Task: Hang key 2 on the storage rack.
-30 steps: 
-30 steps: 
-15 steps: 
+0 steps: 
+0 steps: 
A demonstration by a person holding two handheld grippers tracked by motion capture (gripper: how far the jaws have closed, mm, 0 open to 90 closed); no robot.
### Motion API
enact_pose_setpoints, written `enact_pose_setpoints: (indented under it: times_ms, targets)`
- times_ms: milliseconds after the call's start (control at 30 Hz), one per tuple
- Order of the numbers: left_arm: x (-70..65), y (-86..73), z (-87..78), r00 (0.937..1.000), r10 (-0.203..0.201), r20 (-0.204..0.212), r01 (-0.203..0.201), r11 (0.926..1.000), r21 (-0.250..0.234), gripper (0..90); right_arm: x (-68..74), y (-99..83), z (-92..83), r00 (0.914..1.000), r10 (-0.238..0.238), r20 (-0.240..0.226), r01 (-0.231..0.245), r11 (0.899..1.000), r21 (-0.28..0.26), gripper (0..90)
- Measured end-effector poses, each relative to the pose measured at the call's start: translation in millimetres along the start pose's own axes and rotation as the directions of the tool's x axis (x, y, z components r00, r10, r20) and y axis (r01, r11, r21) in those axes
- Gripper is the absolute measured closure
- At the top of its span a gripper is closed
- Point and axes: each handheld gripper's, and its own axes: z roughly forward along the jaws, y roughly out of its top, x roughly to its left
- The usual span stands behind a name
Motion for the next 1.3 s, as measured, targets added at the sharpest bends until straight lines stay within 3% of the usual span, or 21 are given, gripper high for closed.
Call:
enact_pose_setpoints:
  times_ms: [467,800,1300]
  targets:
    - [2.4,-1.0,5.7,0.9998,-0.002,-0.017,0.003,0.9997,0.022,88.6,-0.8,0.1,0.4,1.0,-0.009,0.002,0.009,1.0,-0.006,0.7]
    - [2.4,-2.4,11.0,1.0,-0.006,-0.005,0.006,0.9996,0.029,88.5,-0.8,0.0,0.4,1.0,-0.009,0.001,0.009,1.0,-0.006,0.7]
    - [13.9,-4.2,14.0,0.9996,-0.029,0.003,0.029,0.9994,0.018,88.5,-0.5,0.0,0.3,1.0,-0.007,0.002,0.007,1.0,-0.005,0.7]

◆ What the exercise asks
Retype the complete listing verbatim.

◆ Answer
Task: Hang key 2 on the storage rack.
-30 steps: 
-30 steps: 
-15 steps: 
+0 steps: 
+0 steps: 
A demonstration by a person holding two handheld grippers tracked by motion capture (gripper: how far the jaws have closed, mm, 0 open to 90 closed); no robot.
### Motion API
enact_pose_setpoints, written `enact_pose_setpoints: (indented under it: times_ms, targets)`
- times_ms: milliseconds after the call's start (control at 30 Hz), one per tuple
- Order of the numbers: left_arm: x (-70..65), y (-86..73), z (-87..78), r00 (0.937..1.000), r10 (-0.203..0.201), r20 (-0.204..0.212), r01 (-0.203..0.201), r11 (0.926..1.000), r21 (-0.250..0.234), gripper (0..90); right_arm: x (-68..74), y (-99..83), z (-92..83), r00 (0.914..1.000), r10 (-0.238..0.238), r20 (-0.240..0.226), r01 (-0.231..0.245), r11 (0.899..1.000), r21 (-0.28..0.26), gripper (0..90)
- Measured end-effector poses, each relative to the pose measured at the call's start: translation in millimetres along the start pose's own axes and rotation as the directions of the tool's x axis (x, y, z components r00, r10, r20) and y axis (r01, r11, r21) in those axes
- Gripper is the absolute measured closure
- At the top of its span a gripper is closed
- Point and axes: each handheld gripper's, and its own axes: z roughly forward along the jaws, y roughly out of its top, x roughly to its left
- The usual span stands behind a name
Motion for the next 1.3 s, as measured, targets added at the sharpest bends until straight lines stay within 3% of the usual span, or 21 are given, gripper high for closed.
Call:
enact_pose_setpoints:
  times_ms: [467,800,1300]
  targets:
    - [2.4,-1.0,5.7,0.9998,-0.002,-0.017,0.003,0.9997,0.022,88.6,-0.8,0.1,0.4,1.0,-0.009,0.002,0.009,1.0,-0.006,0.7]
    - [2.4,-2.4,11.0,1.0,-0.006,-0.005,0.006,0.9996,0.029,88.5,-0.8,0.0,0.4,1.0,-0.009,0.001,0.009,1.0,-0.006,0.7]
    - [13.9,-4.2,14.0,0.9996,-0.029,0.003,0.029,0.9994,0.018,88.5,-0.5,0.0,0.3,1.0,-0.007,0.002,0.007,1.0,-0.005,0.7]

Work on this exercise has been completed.